# 5-3. Hive
- Hadoop is a popular open-source map-reduce implementation to store and process extremely large data sets on commodity hardware.
- However, the map-reduce programming model is very low level and requires developers to write custom programs which are hard to maintain and reuse.
- Hive is an open-source data warehousing solution built on top of Hadoop.

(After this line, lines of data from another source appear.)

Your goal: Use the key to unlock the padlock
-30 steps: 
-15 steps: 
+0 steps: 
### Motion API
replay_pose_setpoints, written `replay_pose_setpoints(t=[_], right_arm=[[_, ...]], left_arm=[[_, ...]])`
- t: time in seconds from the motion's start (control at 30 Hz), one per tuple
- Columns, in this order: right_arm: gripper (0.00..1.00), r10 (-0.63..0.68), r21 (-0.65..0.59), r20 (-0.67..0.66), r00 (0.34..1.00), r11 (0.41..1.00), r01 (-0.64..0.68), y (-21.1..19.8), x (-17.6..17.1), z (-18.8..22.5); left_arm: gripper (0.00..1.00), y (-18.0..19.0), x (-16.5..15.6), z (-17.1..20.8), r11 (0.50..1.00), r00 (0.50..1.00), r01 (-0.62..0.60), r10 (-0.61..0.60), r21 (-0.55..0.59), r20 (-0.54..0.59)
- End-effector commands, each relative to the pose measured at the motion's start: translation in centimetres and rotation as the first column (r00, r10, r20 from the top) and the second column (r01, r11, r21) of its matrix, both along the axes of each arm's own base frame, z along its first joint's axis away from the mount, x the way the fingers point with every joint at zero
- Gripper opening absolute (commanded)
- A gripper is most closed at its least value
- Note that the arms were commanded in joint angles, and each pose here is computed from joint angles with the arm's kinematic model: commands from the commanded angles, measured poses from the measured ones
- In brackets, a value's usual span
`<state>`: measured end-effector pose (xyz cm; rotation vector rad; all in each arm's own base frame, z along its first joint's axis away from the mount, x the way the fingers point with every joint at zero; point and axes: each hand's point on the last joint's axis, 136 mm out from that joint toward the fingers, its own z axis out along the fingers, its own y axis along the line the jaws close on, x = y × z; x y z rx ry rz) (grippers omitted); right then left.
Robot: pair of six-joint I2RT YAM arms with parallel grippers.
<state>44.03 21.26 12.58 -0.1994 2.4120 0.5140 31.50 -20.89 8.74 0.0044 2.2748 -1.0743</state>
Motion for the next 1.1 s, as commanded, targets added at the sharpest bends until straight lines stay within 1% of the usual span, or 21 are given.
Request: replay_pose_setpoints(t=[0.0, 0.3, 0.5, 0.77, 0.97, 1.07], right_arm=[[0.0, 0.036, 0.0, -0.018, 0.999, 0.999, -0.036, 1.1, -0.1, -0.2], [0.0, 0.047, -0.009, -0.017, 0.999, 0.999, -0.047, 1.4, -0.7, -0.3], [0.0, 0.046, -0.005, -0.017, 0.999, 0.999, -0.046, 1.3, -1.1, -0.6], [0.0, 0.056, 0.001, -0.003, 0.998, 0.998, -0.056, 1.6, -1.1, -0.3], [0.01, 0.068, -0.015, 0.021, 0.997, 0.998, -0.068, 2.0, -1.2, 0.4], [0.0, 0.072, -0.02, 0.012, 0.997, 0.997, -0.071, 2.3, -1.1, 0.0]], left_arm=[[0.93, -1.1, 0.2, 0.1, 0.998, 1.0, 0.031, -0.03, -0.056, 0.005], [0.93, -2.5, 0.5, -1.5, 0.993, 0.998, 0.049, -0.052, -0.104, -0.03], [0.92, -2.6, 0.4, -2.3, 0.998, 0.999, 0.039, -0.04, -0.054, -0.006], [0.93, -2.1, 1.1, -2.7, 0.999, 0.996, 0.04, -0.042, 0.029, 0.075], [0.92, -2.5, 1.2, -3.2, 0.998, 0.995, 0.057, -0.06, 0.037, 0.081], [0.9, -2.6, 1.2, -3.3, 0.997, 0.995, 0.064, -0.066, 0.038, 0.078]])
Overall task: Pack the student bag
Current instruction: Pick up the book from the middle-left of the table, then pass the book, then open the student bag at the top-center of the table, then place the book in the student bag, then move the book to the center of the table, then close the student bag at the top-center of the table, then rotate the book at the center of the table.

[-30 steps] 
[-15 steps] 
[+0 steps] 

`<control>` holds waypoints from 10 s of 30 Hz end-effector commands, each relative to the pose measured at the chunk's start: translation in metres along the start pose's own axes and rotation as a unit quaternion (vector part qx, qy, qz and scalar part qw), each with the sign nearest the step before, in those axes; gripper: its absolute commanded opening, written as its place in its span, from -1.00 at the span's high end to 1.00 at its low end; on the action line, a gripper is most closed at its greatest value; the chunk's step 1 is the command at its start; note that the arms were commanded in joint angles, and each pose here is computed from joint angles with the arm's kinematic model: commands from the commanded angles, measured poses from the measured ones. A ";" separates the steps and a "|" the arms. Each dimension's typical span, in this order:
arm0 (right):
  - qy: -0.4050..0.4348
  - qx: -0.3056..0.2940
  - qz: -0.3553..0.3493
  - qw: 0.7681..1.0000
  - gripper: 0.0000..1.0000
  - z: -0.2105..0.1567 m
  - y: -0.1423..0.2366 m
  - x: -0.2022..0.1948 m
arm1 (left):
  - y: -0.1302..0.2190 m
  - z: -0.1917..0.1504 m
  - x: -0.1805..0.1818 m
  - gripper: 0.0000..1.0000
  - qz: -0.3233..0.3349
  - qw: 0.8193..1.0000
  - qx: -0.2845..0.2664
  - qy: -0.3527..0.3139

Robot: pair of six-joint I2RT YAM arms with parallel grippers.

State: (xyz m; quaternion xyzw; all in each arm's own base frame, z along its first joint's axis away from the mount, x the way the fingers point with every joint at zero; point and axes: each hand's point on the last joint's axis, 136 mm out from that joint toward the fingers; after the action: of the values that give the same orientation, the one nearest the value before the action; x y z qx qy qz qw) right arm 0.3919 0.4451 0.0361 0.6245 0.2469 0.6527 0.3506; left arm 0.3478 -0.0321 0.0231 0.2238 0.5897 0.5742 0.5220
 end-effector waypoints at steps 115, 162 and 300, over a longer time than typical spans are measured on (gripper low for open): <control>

- Hive supports queries expressed in a SQL-like declarative language - HiveQL, which are compiled into map-reduce jobs that are executed using Hadoop.
## Introduction
Core: Scalable analysis on large data sets
- a flexible infrastructure that caters to the needs of these diverse applications and users and that also scales up in a cost effective manner with the ever increasing amounts of data
- infrastructure that could scale along with our data -> **Hadoop**
Hadoop lacked the expressiveness of popular query languages like SQL
improve the query capabilities of Hadoop
- bring the familiar concepts of tables, columns, partitions and a subset of SQL to the unstructured world of Hadoop
## Data Model, Type System And Query Language
### Data Model and Type System
- primitive types
- Integers – bigint(8 bytes), int(4 bytes), smallint(2 bytes), tinyint(1 byte). All integer types are signed.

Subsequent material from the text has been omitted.